Una serata calda, afosa, molto simile a quelle di questi giorni, 22 anni fa, precisamente il 6 luglio. Ore 21, nella Basilica di San Martino, alla spalle di via Zamboni, nei pressi della zona universitaria, si svolge il concerto inaugurale del restauro di uno dei più importanti organi di Bologna. Costruito dal ferrarese Giovanni Cipri nel 1556. Cassa d’organo tagliata l’anno successivo dal bolognese Giacomo Marcoaldi. Il restauro iniziato nel 1979, curato e seguito dal professor Oscar Mischiati (gran personaggio, colto e laicissimo, prematuramente scomparso), affidato a Franz Zanin, discendente di una delle più antiche famiglie di organari di Camino al Tagliamento (Udine).
Chi desideri immergersi in approfondimenti, non senza qualche interessante sorpresa, può tuttora consultare il volume uscito sotto il titolo San Martino Maggiore cuore antico di Bologna, per l’impulso di padre Augusto Tollon, a cura di Elena Tartari e Carlo Vietti. Promotori del concerto: l’Associazione per l’antico organo di San Martino, Bologna Festival, l’allora Assessorato alla Cultura della Provincia di Bologna.
Le musiche di quella serata: di Giovanni Gabrieli, Giulio Segni, Girolamo Frescobaldi, Tarquinio Merula, Bernardo Pasquini e Francesco Correa De Arauxo. Organista, lui: il maestro Luigi Ferdinando Tagliavini. Nato a Bologna e formatosi presso i Conservatori di Bologna e Parigi; studente all’Università di Padova. Alle spalle un’intensa attività concertistica in tutto il mondo. Professore ordinario di Musicologia all’Università di Friburgo, in Svizzera, docente di numerose Accademie.
Medaglia d’oro come benemerito della cultura, nel 1974, per volontà del Ministero della Pubblica Istruzione.
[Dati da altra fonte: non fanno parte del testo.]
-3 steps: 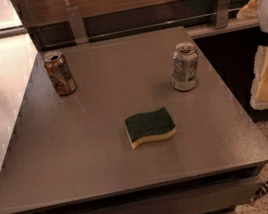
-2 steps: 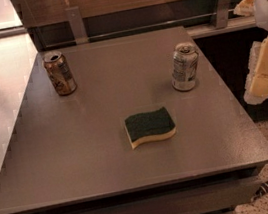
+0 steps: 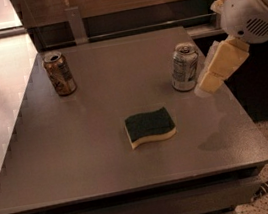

Un’autorità, nel campo della cultura organaria, che, come poche altre, ha rappresentato il nostro Paese nel mondo della cultura musicale. Che ha contribuito a portare alla ribalta un piccolo ma significativo primato del contesto bolognese: l’esser dotato di qualcosa come 330 organi antichi.
Basta consultare i programmi della rassegna Organi antichi: un patrimonio da ascoltare, per opera del maestro Andrea Macinanti, per rendersene conto. Per ricordare come un tempo il luogo di culto fosse concepito anche come un ambiente estetico, nel senso più alto del termine, in un insieme di sollecitazioni architettoniche, artistiche, pittoriche e musicali.
Giustamente l’Università degli Studi di Bologna ha voluto riconoscere il rilievo di questo tratto dell’identità musicale conferendo al maestro Luigi Ferdinando Tagliavini la laurea ad honorem in Discipline dell’Arte della Musica e dello Spettacolo, con una solenne cerimonia che si svolse nella Sala dello Stabat Mater dell’Archiginnasio nell’anno 2000, quando Bologna poté dirsi città europea della cultura, sottolineando, così, il legame di Tagliavini con Bologna e il debito di Bologna nei suoi confronti.
Ma il maestro Luigi Ferdinando Tagliavini era anche un singolare collezionista. Amava le testimonianze del tempo e nel tempo ha raccolto un patrimonio di strumenti musicali pressoché unico nel suo genere: circa 70 tra clavicembali, clavicordi, spinette, pianoforti, insieme ad organi, a fiati e a strumenti automatici dal Cinquecento al Novecento, donato, poi, a Genus Bononiae e curato dal maestro Liuwe Tamminga.
Parafrasando il titolo di un saggio di Walter Benjamin, si potrebbe dire: Luigi Ferdinando Tagliavini, il musicista e il collezionista. Il contrario di chi accumula. Colui che persegue un disegno: conferire alla quantità, se possibile, un’anima. Affidandosi all’esercizio dell’arte divinatoria, egli “usa la propria passione come la bacchetta del rabdomante”. Ecco: Luigi Ferdinando Tagliavini rientra anche nella tipologia dei grande collezionisti descritta da Benjamin: quella di coloro “intenti a perseguire programmaticamente un loro progetto, risolutamente votati a un’unica causa”.